There exists a positive correlation between adherence and biofilm formation ability. Biofilm formation of lactobacilli strains present in gastrointestinal and female urogenital tracts may have a dual protective role: protection of host mucosa against microbial pathogens colonization, and protection of lactobacilli cells against surrounding environmental conditions [5, 6]. Both properties, adherence and biofilm formation capacity, are possibly related to quorum sensing (QS) signaling molecules, e.g., autoinducer-2 [7]. Employment of QS was proved before in bioluminescence and virulence [8].

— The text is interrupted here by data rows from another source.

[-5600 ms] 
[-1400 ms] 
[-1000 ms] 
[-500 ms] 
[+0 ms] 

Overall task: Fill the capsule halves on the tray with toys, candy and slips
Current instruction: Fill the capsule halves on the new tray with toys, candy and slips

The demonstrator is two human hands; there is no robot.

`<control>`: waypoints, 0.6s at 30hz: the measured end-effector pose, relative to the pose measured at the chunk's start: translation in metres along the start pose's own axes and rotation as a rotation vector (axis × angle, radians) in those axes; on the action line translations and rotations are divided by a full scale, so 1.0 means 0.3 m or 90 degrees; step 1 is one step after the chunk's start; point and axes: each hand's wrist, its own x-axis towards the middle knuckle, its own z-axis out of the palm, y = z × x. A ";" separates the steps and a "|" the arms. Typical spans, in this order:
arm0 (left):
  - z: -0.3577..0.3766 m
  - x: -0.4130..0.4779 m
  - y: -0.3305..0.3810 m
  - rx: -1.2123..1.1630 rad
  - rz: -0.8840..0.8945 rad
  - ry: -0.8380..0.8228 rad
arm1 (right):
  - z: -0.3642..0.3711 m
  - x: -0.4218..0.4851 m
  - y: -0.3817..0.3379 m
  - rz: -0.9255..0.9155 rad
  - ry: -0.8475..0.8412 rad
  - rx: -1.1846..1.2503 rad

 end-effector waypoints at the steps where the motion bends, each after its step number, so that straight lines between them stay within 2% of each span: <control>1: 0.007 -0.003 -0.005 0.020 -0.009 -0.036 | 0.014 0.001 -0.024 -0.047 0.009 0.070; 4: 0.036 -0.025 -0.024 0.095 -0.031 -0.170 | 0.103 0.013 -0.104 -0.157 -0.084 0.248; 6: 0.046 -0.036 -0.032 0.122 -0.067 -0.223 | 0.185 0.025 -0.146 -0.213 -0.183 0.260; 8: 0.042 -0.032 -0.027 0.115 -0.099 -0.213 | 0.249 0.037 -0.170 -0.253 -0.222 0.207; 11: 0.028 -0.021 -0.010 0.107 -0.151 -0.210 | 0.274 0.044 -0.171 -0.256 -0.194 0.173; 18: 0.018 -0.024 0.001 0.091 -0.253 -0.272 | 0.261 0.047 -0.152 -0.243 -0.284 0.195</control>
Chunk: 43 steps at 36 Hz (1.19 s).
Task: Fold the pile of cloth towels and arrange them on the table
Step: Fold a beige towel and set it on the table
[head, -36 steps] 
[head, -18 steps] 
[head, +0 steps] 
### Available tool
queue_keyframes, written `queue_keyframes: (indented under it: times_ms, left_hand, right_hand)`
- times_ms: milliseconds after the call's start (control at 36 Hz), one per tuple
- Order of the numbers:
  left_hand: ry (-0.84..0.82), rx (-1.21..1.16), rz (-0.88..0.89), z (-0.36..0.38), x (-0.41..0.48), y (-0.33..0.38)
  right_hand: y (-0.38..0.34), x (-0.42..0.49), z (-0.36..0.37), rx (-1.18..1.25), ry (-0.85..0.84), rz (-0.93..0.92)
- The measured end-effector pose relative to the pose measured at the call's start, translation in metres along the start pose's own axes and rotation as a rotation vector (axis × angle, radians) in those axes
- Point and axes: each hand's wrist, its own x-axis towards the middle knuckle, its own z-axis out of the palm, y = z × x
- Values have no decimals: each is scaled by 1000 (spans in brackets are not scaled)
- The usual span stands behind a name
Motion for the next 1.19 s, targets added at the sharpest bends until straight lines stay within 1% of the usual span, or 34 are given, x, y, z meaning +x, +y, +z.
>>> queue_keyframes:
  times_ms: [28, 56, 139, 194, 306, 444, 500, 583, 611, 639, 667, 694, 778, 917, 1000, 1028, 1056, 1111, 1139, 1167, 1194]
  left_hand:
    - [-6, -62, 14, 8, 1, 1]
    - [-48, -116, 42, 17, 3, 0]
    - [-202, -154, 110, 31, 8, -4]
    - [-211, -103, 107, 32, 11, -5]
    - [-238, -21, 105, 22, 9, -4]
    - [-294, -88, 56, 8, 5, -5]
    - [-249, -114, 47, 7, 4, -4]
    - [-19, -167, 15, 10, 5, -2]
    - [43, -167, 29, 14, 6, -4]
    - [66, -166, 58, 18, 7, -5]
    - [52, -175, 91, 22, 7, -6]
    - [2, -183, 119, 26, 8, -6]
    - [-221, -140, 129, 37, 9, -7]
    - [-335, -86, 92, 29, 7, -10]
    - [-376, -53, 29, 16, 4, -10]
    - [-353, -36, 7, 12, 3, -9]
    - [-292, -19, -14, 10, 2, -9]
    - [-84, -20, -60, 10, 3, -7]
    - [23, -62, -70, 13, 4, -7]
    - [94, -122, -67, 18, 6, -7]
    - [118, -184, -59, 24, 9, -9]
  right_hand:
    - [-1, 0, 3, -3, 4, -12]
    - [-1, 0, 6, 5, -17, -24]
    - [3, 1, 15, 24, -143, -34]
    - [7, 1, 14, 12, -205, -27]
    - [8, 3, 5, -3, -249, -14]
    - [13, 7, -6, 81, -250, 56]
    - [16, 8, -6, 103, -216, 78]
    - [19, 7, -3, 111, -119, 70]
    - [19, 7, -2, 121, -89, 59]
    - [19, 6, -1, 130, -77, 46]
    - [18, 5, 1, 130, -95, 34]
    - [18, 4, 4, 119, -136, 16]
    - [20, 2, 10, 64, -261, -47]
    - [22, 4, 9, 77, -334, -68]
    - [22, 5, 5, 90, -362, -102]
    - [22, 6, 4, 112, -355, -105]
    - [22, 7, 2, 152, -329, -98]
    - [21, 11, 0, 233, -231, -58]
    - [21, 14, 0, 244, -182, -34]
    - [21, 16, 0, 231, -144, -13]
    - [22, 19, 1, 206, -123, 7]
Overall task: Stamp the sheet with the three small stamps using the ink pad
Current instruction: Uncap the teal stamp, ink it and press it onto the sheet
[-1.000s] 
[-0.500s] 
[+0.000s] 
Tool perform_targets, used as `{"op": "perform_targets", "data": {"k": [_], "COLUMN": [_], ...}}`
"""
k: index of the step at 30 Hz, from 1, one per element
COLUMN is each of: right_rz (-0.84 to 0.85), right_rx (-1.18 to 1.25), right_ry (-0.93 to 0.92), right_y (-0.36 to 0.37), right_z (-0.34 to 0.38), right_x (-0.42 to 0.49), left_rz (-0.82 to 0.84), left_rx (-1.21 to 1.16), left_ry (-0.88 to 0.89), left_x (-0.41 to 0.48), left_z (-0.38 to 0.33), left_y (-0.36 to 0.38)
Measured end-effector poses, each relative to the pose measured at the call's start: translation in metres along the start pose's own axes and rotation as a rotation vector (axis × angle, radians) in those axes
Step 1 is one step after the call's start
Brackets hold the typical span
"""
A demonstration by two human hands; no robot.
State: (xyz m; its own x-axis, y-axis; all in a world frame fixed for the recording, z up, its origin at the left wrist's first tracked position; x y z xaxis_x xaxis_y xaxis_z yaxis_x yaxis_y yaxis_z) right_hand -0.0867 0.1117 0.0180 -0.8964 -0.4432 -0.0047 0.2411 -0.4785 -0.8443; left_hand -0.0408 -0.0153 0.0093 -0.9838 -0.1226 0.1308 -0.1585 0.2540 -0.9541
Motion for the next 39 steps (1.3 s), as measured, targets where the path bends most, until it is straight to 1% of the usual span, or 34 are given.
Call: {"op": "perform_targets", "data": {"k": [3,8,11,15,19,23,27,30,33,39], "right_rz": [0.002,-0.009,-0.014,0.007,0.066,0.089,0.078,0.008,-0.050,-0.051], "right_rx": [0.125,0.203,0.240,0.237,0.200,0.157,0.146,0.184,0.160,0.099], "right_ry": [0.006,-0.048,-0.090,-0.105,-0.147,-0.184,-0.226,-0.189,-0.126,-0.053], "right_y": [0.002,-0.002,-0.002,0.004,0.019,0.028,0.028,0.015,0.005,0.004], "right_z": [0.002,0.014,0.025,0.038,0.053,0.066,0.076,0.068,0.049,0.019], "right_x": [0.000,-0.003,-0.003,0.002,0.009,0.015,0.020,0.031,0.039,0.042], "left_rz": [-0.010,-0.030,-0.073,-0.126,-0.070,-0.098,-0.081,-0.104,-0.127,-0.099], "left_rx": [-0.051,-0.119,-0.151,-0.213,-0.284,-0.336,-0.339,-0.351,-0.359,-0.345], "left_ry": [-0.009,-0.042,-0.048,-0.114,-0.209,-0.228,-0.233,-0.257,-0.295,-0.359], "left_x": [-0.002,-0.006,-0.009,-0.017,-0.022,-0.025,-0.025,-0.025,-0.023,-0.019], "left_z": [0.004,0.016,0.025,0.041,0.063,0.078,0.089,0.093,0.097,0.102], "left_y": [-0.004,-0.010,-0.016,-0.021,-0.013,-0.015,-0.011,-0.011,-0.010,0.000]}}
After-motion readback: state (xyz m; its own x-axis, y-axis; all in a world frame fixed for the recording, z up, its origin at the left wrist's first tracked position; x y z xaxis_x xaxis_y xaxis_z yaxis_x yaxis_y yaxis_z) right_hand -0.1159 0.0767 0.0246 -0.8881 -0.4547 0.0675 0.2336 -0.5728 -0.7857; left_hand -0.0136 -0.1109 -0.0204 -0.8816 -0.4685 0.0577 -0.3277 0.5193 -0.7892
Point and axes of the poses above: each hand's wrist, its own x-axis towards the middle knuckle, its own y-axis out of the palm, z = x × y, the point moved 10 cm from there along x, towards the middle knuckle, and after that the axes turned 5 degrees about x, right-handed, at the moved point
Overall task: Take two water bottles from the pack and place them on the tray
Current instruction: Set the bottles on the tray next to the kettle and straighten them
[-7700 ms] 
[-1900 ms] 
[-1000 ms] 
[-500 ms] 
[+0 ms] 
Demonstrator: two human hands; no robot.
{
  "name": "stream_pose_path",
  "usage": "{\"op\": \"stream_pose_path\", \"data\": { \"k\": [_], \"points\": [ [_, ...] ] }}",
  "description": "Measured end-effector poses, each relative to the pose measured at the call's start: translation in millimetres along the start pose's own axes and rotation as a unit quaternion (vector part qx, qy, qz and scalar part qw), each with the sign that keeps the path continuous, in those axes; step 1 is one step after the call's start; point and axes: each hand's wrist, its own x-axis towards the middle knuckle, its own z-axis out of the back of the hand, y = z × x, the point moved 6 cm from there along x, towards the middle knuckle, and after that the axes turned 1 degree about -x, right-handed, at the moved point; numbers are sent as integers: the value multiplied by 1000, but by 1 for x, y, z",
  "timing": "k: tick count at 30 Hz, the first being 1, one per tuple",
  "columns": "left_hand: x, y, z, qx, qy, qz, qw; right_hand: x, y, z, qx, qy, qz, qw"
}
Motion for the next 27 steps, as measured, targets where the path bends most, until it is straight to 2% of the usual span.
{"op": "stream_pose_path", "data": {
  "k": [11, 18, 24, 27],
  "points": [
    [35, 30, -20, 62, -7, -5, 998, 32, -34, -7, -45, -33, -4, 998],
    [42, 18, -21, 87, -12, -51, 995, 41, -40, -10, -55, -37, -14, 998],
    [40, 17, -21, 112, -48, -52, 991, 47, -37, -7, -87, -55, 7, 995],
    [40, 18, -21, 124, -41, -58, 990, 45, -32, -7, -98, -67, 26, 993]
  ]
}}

As adhesivity is a multifactorial process, this study deals with several methods involved in bacterial cell binding assessment. Eight potentially probiotic lactobacilli were tested for their biofilm formation potential, surface hydrophobicity, and adherence to different mammalian cell lines (HeLa, Caco-2, and L929) at miscellaneous in vitro conditions. Finally, the presence of mub genes coding MUBs in the genomes of tested strains was studied.

Results and discussion

Lactobacilli biofilm formation in vivo is probably a long-term evolutionary process that is highly specific for host ECs selection on one side and a certain Lactobacillus strain on the other [9, 10]. Biofilm formation by probiotics can contribute to maintaining host health/disease. It affects antibiotic susceptibility and stress resistance of probiotic cells and indirectly indicates their ability to colonize gut and female urogenital tract [5, 11]. Another benefit of biofilm formation is a production of antimicrobial substances on the basis of QS management. It was observed that L. reuteri strains bound in biofilms produced higher amounts of potent anti-pathogenic compound reuterin than planktonic cells [5]. Furthermore, lactobacilli organized in biofilm were able to affect immunomodulation properties of human monocytes/macrophages, e.g., TNF production [5]. All lactobacilli strains tested in this study adhered to polystyrene, although their capabilities varied. The strongest biofilm formation ability demonstrated L. mucosae D (Table 1). Very strong biofilm forming capacity also demonstrated L. reuteri E.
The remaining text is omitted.